If councils can put a minimum price on alcohol, can they repeal the smoking ban?

The Telegraph report that a number of local authorities around Manchester are planning to establish a minimum price for alcohol of 50p a unit.

I think that the problem with the proposal is that price is that price increases that could affect all drinkers are being used to try and stop a relatively small minority of problem drinkers.  A minimum price for alcohol will naturally hit the relatively poor hardest and this proposal would therefore be yet another government policy - along with the VAT hike, climate change policy and countless others - hitting the budgets of middle to low income families.

Those who are truly dependent - as opposed to the huge numbers who are defined as binge drinking by dodgy Government standards - are unlikely to be deterred by relatively slight changes in price.  But real addicts could turn to crime if they are unable to afford the alcohol they want.
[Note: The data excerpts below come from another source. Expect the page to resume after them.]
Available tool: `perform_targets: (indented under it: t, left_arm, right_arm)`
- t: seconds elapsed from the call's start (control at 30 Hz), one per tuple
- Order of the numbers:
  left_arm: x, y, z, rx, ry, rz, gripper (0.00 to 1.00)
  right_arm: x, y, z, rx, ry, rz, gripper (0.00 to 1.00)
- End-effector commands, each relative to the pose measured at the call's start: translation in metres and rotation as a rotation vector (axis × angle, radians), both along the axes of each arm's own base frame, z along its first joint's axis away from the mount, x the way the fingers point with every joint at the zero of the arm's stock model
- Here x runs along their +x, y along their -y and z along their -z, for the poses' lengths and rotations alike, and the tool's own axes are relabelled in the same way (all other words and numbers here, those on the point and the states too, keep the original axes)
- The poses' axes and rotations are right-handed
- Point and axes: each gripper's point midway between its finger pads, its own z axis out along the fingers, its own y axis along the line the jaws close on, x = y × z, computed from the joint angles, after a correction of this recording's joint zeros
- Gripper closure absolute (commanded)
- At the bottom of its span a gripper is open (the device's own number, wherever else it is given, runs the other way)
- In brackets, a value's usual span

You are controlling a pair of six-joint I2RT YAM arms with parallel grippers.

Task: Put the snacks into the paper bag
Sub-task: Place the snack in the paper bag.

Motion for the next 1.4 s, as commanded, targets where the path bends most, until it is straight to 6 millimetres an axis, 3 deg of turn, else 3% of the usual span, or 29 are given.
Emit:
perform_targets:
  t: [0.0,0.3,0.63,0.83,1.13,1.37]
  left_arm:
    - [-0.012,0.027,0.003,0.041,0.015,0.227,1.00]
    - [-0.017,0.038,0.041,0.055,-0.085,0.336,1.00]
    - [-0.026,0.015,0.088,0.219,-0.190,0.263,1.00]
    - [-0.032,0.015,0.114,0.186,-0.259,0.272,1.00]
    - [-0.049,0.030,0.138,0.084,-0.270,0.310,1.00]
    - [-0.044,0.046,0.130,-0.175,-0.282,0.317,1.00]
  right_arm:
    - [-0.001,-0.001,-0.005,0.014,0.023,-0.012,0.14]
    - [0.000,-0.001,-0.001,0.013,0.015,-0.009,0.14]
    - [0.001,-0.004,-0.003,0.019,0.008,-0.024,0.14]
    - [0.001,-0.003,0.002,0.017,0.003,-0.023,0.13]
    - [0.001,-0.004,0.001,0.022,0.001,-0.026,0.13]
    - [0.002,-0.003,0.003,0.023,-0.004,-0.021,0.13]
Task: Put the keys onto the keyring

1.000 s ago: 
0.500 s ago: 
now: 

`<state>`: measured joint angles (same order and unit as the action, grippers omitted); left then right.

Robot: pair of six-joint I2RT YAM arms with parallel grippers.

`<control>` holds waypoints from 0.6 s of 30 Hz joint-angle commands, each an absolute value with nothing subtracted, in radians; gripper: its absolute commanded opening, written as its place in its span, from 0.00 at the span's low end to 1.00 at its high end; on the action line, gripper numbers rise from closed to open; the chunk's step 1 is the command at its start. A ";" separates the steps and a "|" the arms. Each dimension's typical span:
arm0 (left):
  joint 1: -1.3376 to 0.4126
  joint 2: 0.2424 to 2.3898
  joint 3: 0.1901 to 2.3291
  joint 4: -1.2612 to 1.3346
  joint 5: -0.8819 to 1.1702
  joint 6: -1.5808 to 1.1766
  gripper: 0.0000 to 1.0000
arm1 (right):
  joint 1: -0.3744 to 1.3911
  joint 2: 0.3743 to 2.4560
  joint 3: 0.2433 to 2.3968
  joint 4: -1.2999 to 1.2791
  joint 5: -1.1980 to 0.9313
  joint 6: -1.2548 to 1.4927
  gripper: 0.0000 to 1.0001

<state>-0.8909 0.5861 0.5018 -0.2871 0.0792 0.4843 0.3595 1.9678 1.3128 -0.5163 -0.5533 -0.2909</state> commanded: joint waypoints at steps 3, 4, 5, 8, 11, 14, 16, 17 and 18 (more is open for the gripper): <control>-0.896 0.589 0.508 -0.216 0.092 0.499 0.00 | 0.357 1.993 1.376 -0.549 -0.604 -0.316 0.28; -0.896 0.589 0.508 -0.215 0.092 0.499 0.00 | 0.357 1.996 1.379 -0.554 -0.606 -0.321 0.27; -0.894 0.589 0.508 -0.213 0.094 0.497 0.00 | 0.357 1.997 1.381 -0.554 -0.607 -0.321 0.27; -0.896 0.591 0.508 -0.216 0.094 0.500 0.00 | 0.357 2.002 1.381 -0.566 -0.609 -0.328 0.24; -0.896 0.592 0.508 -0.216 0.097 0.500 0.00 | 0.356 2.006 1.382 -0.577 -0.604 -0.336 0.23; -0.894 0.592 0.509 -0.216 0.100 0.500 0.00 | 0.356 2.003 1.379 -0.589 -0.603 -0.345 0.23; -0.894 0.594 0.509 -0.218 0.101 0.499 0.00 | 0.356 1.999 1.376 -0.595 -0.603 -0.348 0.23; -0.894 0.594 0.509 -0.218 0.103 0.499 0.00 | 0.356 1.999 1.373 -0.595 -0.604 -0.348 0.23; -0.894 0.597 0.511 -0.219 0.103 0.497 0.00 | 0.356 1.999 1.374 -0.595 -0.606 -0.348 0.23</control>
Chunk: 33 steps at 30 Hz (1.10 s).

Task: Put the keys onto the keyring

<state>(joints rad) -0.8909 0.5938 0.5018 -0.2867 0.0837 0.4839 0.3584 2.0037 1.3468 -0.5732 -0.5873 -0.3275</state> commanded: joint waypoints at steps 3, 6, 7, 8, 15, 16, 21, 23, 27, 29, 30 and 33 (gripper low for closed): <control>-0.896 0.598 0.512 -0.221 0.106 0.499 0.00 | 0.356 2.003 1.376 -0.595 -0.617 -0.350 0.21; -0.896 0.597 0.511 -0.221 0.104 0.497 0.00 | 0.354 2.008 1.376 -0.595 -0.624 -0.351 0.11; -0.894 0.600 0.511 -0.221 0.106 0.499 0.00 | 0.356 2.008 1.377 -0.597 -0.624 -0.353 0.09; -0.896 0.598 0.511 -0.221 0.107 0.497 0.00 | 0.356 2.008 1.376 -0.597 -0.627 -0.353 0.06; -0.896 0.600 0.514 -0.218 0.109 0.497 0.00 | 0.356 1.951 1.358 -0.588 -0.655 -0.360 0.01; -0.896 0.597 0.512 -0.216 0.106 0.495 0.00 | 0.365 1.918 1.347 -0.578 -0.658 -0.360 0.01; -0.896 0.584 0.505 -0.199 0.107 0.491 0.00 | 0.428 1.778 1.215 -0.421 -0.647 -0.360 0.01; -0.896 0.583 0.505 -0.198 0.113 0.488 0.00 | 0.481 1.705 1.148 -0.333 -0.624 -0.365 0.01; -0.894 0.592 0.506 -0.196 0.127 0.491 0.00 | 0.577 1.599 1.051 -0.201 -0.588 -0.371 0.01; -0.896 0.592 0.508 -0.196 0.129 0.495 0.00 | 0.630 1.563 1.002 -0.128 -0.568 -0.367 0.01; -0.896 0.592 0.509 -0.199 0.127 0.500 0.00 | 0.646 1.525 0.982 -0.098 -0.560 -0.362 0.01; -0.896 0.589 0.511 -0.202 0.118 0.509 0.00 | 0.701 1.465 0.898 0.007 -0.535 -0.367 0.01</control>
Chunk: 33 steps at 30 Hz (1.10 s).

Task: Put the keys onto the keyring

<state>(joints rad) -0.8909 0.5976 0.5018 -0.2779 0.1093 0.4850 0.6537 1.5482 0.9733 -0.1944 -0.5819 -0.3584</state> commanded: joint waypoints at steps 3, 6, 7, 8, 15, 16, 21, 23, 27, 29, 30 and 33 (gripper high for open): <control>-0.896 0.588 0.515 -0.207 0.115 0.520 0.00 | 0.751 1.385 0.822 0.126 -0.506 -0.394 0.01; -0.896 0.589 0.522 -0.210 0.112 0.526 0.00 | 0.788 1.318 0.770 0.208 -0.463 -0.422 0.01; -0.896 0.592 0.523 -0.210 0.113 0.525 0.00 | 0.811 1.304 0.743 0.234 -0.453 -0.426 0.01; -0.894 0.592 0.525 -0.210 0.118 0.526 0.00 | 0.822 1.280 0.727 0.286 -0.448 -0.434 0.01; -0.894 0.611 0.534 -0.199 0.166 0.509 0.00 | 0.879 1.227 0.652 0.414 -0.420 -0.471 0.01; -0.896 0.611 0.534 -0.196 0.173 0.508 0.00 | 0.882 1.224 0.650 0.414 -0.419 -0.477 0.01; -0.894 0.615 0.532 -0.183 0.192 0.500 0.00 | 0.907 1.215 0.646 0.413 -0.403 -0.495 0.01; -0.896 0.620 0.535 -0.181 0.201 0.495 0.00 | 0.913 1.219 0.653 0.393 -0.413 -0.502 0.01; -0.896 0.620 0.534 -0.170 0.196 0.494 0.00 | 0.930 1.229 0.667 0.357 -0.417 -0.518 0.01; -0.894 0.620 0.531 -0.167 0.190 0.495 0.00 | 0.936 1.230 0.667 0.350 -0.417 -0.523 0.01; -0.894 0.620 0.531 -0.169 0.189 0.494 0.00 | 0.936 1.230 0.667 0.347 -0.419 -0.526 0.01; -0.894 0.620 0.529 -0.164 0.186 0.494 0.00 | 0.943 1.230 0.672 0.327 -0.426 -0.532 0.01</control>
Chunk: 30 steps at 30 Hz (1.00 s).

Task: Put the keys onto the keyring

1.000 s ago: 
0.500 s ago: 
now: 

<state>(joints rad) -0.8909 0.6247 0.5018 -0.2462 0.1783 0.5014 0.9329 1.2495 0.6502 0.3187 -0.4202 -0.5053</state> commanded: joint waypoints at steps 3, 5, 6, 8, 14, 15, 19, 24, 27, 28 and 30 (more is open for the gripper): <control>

It seems unlikely that these authorities have the power to impose a minimum price.

But if they've accepted the principle of these kinds of decisions being made locally, then the "health campaigners" quoted in the article would have to accept the other side of the coin.  What if a local authority wants to actually help its pubs - rather than offering the meaningless gesture of a Pubs Minister that David Miliband castigates the Government for abandoning - then would they be allowed to repeal the smoking ban in their area?

Real localism has to be able to reduce regulation and tax as well as increase it.